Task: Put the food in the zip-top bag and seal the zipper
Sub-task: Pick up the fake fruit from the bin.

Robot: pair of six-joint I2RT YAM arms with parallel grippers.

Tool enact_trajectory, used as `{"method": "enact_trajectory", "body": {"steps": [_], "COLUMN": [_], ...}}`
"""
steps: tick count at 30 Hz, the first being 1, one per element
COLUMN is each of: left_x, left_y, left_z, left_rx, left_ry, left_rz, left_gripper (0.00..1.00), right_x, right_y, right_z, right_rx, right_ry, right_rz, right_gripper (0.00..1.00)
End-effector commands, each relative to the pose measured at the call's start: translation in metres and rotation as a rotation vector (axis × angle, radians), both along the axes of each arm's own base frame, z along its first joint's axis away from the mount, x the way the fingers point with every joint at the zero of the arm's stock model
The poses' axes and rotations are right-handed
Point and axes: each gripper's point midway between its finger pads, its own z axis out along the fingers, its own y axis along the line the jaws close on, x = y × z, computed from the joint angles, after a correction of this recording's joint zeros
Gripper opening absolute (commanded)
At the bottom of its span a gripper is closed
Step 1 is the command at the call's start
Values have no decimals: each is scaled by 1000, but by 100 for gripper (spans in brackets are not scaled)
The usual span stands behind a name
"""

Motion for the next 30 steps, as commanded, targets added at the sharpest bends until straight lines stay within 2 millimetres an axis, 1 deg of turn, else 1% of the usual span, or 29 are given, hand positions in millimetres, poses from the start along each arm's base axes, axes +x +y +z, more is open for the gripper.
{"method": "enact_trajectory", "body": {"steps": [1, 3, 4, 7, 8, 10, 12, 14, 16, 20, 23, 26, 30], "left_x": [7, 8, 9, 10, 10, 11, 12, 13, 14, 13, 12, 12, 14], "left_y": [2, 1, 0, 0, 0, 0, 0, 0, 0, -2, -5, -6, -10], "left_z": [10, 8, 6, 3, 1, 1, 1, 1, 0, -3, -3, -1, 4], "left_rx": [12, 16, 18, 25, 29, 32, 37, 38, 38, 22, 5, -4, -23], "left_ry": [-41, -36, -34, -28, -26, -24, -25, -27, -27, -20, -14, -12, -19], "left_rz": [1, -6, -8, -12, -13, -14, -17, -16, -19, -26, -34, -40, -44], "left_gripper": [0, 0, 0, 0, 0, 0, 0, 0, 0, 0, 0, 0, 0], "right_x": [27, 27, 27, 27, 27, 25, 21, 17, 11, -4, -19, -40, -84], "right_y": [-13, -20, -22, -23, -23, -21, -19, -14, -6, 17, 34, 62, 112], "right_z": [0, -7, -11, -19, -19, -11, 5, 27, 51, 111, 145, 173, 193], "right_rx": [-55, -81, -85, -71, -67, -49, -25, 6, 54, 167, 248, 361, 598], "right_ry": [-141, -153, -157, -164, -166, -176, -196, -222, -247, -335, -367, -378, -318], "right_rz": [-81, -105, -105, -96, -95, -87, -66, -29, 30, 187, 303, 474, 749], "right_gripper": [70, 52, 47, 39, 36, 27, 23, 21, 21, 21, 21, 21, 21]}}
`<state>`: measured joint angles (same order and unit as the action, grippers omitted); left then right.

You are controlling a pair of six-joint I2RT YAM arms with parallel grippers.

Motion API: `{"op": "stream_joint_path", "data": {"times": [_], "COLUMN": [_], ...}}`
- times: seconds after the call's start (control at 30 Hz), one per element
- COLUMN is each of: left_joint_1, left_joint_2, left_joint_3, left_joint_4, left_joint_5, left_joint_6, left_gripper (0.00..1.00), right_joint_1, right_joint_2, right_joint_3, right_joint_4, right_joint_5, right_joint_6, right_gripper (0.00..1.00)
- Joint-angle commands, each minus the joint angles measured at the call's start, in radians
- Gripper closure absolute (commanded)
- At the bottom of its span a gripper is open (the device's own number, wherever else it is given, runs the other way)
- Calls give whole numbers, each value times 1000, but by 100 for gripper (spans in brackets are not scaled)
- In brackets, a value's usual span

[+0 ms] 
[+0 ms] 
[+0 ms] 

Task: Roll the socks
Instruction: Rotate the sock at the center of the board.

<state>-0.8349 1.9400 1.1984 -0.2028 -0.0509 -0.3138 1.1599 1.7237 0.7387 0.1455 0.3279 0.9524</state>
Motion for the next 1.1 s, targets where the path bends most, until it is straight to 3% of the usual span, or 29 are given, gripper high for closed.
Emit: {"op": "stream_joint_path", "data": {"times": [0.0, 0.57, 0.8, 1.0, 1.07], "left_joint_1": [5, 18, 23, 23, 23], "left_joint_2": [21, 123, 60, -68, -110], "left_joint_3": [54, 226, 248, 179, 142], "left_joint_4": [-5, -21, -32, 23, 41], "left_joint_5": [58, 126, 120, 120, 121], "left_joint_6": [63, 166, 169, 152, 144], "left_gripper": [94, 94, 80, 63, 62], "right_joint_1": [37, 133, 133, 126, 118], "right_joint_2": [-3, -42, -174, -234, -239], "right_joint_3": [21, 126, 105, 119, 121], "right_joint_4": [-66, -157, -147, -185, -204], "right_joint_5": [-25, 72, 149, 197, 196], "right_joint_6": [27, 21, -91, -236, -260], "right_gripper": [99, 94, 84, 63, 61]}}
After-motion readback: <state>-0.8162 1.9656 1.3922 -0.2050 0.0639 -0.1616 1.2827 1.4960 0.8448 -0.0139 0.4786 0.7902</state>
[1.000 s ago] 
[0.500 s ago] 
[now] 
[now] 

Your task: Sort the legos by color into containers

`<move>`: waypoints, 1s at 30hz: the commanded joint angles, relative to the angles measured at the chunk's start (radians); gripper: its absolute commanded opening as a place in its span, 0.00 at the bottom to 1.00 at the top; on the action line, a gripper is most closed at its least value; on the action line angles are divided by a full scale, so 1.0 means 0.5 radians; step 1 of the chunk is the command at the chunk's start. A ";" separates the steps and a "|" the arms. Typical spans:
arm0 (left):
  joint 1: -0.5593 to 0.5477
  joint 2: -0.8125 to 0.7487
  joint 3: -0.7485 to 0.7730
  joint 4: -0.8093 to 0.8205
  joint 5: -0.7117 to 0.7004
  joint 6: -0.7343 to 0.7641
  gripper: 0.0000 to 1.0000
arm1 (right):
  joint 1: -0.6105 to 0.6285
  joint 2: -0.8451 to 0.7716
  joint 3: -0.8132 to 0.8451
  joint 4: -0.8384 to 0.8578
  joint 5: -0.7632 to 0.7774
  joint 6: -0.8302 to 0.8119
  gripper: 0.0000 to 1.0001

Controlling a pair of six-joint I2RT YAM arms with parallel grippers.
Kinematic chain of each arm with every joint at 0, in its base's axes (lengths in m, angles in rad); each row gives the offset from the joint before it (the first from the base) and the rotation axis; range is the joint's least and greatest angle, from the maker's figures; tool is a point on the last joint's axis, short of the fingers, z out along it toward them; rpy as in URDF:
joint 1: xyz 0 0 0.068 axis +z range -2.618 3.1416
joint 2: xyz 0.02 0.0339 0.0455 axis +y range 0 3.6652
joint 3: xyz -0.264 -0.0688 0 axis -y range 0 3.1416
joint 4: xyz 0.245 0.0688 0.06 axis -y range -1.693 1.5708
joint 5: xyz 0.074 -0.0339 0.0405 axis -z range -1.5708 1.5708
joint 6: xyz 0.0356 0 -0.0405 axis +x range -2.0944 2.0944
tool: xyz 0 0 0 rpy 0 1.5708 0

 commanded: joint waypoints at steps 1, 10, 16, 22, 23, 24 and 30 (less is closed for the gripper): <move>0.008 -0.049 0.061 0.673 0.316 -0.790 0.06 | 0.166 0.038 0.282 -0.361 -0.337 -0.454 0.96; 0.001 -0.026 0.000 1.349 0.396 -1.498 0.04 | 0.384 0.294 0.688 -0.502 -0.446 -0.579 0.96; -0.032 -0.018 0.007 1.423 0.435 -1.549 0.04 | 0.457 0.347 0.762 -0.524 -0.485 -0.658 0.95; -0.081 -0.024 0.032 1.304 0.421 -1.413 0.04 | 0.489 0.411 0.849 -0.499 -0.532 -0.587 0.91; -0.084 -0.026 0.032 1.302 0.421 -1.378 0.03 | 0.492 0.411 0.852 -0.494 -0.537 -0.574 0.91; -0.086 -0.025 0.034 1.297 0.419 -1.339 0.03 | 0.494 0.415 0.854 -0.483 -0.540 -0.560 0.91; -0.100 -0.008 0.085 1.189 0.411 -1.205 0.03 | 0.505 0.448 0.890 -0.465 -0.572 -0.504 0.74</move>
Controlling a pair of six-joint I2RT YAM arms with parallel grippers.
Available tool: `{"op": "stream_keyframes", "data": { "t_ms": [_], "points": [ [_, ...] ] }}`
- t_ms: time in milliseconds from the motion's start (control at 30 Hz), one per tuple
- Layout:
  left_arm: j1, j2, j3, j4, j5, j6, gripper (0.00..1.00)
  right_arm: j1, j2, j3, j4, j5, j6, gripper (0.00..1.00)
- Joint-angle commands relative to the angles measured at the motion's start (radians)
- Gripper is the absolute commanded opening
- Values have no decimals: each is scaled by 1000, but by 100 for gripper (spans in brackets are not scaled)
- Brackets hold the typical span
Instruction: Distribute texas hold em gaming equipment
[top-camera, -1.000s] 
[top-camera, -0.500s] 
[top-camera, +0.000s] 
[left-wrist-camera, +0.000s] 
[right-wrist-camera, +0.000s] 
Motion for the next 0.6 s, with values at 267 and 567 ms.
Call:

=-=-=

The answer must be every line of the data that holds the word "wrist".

* **Task answer**:
[left-wrist-camera, +0.000s] 
[right-wrist-camera, +0.000s] 

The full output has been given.